Prognostic value and immune landscapes of TERT promoter methylation in triple negative breast cancer.

机构信息

State Key Laboratory of Oncology in South China, Sun Yat-sen University Cancer Center, Guangzhou, China.

出版信息

Front Immunol. 2023 Jul 28;14:1218987. doi: 10.3389/fimmu.2023.1218987. eCollection 2023.

DOI:10.3389/fimmu.2023.1218987
PMID:37575241
原文链接:https://pmc.ncbi.nlm.nih.gov/articles/PMC10416624/
Abstract

BACKGROUND

Treatment options for patients with triple-negative breast cancer (TNBC) remain limited to mainstay therapies owing to a lack of efficacious therapeutic targets. Accordingly, there is an urgent need to discover and identify novel molecular targets for the treatment and diagnosis of this disease. In this study, we analyzed the correlation of telomerase reverse transcriptase (TERT) methylation status with TERT expression, prognosis, and immune infiltration in TNBC and identified the role of TERT methylation in the regulation TNBC prognosis and immunotherapy.

METHODS

Data relating to the transcriptome, clinicopathological characteristics and methylation of TNBC patients were obtained from The Cancer Genome Atlas (TCGA) database. TERT expression levels and differential methylation sites (DMSs) were detected. The correlations between TERT expression and DMSs were calculated. Kaplan-Meier curves was plotted to analyze the relationship between the survival of TNBC patients and the DMSs.

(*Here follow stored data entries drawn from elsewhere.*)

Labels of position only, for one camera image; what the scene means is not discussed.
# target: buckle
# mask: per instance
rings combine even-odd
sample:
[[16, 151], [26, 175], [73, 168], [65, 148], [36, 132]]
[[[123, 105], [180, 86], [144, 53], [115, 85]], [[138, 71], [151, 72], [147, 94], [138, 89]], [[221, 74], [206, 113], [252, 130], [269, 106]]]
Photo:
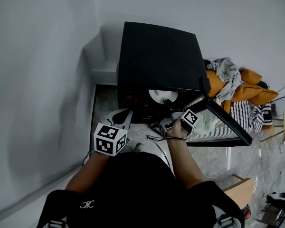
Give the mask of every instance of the buckle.
[[62, 220], [62, 221], [55, 221], [55, 220], [51, 220], [48, 224], [48, 227], [52, 227], [52, 228], [65, 228], [66, 227], [66, 223]]
[[218, 220], [219, 228], [230, 228], [233, 227], [233, 218], [231, 216], [222, 215]]

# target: orange cushion
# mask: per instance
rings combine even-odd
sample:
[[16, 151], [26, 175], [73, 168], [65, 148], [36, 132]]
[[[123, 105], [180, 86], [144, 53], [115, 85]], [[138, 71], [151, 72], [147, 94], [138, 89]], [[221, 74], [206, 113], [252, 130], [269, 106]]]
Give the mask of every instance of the orange cushion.
[[251, 71], [251, 70], [245, 69], [241, 73], [241, 78], [246, 83], [256, 85], [261, 81], [262, 76], [260, 74], [257, 74], [255, 72]]
[[276, 98], [278, 95], [279, 94], [276, 91], [262, 88], [262, 92], [250, 98], [249, 101], [256, 105], [265, 105], [269, 101], [272, 101], [274, 98]]
[[231, 101], [223, 101], [220, 106], [225, 110], [225, 112], [227, 112], [228, 114], [230, 113]]
[[263, 88], [261, 86], [246, 83], [236, 89], [231, 102], [248, 100], [261, 93], [262, 90]]
[[227, 82], [222, 82], [220, 78], [216, 75], [215, 71], [207, 70], [207, 77], [210, 81], [211, 90], [209, 92], [209, 97], [215, 97], [218, 92], [225, 86]]

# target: white wall
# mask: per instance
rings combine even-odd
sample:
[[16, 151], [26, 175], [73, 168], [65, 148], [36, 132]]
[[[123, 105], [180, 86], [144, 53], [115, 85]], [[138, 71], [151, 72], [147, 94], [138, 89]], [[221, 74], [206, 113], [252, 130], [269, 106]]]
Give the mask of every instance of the white wall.
[[0, 0], [0, 211], [88, 151], [98, 34], [93, 0]]
[[124, 21], [150, 23], [196, 34], [204, 58], [231, 57], [260, 73], [272, 89], [285, 84], [285, 0], [95, 2], [110, 62], [119, 59]]
[[33, 202], [29, 203], [19, 211], [1, 221], [0, 228], [36, 228], [48, 194], [54, 190], [63, 190], [71, 178], [74, 176], [76, 171], [72, 172], [66, 177], [59, 179], [57, 182], [54, 182], [51, 184], [51, 188], [47, 190], [43, 195], [39, 196]]

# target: glass panel
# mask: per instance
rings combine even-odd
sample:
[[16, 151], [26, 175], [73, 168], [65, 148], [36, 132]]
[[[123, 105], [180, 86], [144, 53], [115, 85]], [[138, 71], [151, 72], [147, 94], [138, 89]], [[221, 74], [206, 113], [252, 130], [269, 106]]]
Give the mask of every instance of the glass panel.
[[199, 123], [187, 142], [206, 142], [211, 140], [238, 137], [227, 125], [208, 109], [196, 114]]

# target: white logo
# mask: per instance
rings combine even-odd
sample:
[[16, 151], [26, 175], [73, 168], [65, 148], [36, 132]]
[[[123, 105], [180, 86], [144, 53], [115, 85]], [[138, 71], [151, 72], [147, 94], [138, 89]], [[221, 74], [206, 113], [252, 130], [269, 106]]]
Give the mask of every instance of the white logo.
[[91, 204], [92, 202], [94, 202], [94, 200], [92, 200], [92, 201], [87, 201], [87, 202], [83, 202], [82, 204], [83, 204], [84, 206], [83, 206], [83, 207], [80, 206], [80, 208], [82, 208], [82, 209], [93, 208], [93, 205], [90, 206], [90, 204]]

The correlations of DMSs and TERT expression with several immunological characteristics of immune microenvironment (immune cell infiltration, immunomodulators, immune-related biological pathways, and immune checkpoints) were assessed. The results were validated using 40 TNBC patients from Sun Yat-sen University Cancer Center (SYSUCC).

RESULTS

Six DMSs were identified. Among them, four sites (cg11625005, cg07380026, cg17166338, and cg26006951) were within the TERT promoter, in which two sites (cg07380026 and cg26006951) were significantly related to the prognosis of patients with TNBC. Further validation using 40 TNBC samples from SYSUCC showed that the high methylation of the cg26006951 CpG site was associated with poor survival prognosis (=0.0022). TERT expression was significantly correlated with pathological N stage and clinical stage, and cg07380026 were significantly associated with pathological T and N stages in the TCGA cohort. Moreover, the methylation site cg26006951, cg07380026 and TERT expression were significantly correlated with immune cell infiltration, common immunomodulators, and the level of the immune checkpoint receptor lymphocyte activation gene 3 (LAG-3) in TNBC patients.

CONCLUSION

TERT promotertypermethylation plays an important role in TERT expression regulation and tumor microenvironment in TNBC. It is associated with overall survival and LAG-3 expression. TERT promoter hypermethylation may be a potential molecular biomarker for predicting response to the TERT inhibitors and immune checkpoint inhibitors in TNBC.

摘要

背景

由于缺乏有效的治疗靶点,三阴性乳腺癌(TNBC)患者的治疗选择仍然限于主要治疗方法。因此,迫切需要发现和鉴定治疗和诊断这种疾病的新的分子靶标。在这项研究中,我们分析了端粒酶逆转录酶(TERT)甲基化状态与 TERT 表达、预后和 TNBC 免疫浸润的相关性,并确定了 TERT 甲基化在调节 TNBC 预后和免疫治疗中的作用。

方法

从癌症基因组图谱(TCGA)数据库中获取与 TNBC 患者的转录组、临床病理特征和甲基化相关的数据。检测 TERT 表达水平和差异甲基化位点(DMS)。计算 TERT 表达与 DMS 之间的相关性。绘制 Kaplan-Meier 曲线分析 TNBC 患者的生存与 DMS 之间的关系。评估 DMS 和 TERT 表达与免疫微环境的几种免疫特征(免疫细胞浸润、免疫调节剂、免疫相关生物途径和免疫检查点)之间的相关性。使用来自中山大学肿瘤防治中心(SYSUCC)的 40 名 TNBC 患者对结果进行验证。

结果

鉴定出 6 个 DMS。其中,4 个位点(cg11625005、cg07380026、cg17166338 和 cg26006951)位于 TERT 启动子内,其中 2 个位点(cg07380026 和 cg26006951)与 TNBC 患者的预后显著相关。使用来自 SYSUCC 的 40 名 TNBC 样本的进一步验证表明,cg26006951 CpG 位点的高甲基化与不良生存预后相关(=0.0022)。TERT 表达与病理 N 期和临床分期显著相关,在 TCGA 队列中,cg07380026 与病理 T 和 N 期显著相关。此外,甲基化位点 cg26006951、cg07380026 和 TERT 表达与 TNBC 患者的免疫细胞浸润、常见免疫调节剂和免疫检查点受体淋巴细胞激活基因 3(LAG-3)水平显著相关。

结论

TERT 启动子高甲基化在 TNBC 中调节 TERT 表达和肿瘤微环境中发挥重要作用。它与总生存期和 LAG-3 表达相关。TERT 启动子过度甲基化可能是预测 TNBC 患者对 TERT 抑制剂和免疫检查点抑制剂反应的潜在分子生物标志物。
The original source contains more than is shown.